= Beginning of Section =

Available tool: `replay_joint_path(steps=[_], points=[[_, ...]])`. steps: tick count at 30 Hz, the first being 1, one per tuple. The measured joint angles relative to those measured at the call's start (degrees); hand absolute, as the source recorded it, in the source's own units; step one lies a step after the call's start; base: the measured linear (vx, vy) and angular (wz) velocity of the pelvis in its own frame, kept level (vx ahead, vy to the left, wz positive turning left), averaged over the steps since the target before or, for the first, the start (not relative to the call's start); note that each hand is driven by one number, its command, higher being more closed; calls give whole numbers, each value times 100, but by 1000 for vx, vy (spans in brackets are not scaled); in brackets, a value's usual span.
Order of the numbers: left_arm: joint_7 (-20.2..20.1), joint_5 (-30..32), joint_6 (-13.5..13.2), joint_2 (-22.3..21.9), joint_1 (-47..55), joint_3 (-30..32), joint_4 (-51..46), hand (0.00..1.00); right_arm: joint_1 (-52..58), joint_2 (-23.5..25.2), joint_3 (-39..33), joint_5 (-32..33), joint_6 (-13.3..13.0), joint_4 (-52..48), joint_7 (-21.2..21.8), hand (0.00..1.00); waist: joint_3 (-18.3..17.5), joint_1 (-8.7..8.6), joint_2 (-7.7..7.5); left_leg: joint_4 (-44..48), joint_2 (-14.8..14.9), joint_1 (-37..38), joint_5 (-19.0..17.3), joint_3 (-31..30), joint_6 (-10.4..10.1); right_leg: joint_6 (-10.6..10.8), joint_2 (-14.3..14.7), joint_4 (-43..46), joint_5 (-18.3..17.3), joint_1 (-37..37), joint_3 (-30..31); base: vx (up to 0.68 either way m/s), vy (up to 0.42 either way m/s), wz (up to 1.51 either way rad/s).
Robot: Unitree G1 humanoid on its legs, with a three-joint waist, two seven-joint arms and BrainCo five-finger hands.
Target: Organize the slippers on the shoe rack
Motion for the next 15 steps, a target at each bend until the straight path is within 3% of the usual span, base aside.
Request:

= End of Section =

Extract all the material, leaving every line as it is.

Available tool: `replay_joint_path(steps=[_], points=[[_, ...]])`. steps: tick count at 30 Hz, the first being 1, one per tuple. The measured joint angles relative to those measured at the call's start (degrees); hand absolute, as the source recorded it, in the source's own units; step one lies a step after the call's start; base: the measured linear (vx, vy) and angular (wz) velocity of the pelvis in its own frame, kept level (vx ahead, vy to the left, wz positive turning left), averaged over the steps since the target before or, for the first, the start (not relative to the call's start); note that each hand is driven by one number, its command, higher being more closed; calls give whole numbers, each value times 100, but by 1000 for vx, vy (spans in brackets are not scaled); in brackets, a value's usual span.
Order of the numbers: left_arm: joint_7 (-20.2..20.1), joint_5 (-30..32), joint_6 (-13.5..13.2), joint_2 (-22.3..21.9), joint_1 (-47..55), joint_3 (-30..32), joint_4 (-51..46), hand (0.00..1.00); right_arm: joint_1 (-52..58), joint_2 (-23.5..25.2), joint_3 (-39..33), joint_5 (-32..33), joint_6 (-13.3..13.0), joint_4 (-52..48), joint_7 (-21.2..21.8), hand (0.00..1.00); waist: joint_3 (-18.3..17.5), joint_1 (-8.7..8.6), joint_2 (-7.7..7.5); left_leg: joint_4 (-44..48), joint_2 (-14.8..14.9), joint_1 (-37..38), joint_5 (-19.0..17.3), joint_3 (-31..30), joint_6 (-10.4..10.1); right_leg: joint_6 (-10.6..10.8), joint_2 (-14.3..14.7), joint_4 (-43..46), joint_5 (-18.3..17.3), joint_1 (-37..37), joint_3 (-30..31); base: vx (up to 0.68 either way m/s), vy (up to 0.42 either way m/s), wz (up to 1.51 either way rad/s).
Robot: Unitree G1 humanoid on its legs, with a three-joint waist, two seven-joint arms and BrainCo five-finger hands.
Target: Organize the slippers on the shoe rack
Motion for the next 15 steps, a target at each bend until the straight path is within 3% of the usual span, base aside.
Request:

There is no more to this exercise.